YOUR INSTRUCTIONS:
Show all lines from the data that include the word "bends".

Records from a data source
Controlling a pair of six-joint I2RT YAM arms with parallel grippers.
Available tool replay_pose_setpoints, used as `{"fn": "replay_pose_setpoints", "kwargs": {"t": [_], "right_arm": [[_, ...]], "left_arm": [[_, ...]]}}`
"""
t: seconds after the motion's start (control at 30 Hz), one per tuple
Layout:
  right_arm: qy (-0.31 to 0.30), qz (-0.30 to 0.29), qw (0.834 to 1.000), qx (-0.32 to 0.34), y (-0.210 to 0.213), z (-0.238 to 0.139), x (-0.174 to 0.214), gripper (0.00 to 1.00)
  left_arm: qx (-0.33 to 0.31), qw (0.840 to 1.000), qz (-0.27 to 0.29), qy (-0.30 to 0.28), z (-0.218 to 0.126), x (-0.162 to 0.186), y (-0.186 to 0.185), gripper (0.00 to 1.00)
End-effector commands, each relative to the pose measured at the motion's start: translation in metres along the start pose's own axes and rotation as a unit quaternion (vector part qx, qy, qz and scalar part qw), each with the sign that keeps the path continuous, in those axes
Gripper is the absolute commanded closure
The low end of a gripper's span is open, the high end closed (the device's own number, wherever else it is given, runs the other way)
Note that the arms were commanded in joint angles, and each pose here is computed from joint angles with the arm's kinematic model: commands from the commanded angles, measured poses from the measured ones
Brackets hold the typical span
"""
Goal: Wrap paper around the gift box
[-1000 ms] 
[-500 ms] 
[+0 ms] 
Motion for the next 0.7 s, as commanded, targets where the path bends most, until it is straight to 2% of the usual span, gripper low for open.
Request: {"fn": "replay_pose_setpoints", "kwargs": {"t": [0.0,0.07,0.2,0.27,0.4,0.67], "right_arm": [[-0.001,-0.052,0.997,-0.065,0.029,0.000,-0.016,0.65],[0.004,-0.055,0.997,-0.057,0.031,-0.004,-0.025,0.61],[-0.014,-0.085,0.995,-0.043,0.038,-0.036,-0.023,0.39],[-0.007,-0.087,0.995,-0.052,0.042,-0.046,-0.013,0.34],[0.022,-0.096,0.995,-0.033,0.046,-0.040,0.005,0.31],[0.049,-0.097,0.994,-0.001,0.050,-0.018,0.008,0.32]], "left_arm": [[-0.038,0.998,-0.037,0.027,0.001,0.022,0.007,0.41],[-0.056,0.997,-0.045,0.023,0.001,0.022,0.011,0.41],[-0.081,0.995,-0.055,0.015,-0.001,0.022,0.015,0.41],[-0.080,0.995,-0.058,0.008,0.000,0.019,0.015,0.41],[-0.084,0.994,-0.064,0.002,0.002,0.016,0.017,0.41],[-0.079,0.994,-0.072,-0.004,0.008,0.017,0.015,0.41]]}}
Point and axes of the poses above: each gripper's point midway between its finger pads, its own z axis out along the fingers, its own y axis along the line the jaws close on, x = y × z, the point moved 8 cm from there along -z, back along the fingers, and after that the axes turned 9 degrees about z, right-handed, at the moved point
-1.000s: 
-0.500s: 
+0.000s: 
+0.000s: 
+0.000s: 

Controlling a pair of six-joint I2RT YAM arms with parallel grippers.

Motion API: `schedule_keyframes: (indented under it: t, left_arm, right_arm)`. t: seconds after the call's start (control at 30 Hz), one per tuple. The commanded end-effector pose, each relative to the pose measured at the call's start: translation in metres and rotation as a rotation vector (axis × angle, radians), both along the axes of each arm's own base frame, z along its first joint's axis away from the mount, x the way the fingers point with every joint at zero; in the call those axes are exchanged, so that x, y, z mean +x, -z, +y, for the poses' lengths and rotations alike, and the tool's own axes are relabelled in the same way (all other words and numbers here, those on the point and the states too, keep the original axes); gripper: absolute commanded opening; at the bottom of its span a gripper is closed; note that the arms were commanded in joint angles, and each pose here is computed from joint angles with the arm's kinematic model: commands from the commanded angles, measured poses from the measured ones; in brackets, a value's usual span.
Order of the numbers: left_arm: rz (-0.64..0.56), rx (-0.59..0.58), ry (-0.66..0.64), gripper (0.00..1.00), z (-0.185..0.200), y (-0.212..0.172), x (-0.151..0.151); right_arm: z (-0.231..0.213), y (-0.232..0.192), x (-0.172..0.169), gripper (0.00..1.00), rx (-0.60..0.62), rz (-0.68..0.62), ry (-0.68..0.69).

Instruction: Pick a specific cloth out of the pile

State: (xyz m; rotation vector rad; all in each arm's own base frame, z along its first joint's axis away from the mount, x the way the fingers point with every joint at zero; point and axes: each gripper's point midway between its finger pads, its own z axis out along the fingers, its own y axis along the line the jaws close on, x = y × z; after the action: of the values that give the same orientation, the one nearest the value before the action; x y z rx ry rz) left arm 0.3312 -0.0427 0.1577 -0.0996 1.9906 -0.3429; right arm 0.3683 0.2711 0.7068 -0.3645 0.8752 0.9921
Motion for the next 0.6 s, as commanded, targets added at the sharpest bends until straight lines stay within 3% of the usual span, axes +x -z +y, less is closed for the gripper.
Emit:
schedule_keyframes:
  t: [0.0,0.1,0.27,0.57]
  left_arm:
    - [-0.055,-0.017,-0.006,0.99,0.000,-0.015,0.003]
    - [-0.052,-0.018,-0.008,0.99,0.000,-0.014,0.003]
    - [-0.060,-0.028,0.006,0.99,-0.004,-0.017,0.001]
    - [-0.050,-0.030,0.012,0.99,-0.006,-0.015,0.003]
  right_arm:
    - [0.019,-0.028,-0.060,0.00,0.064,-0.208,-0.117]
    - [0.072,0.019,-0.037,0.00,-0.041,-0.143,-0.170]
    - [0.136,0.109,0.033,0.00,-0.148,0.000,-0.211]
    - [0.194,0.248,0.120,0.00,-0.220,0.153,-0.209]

ANSWER BELOW:
Motion for the next 0.7 s, as commanded, targets where the path bends most, until it is straight to 2% of the usual span, gripper low for open.
Motion for the next 0.6 s, as commanded, targets added at the sharpest bends until straight lines stay within 3% of the usual span, axes +x -z +y, less is closed for the gripper.

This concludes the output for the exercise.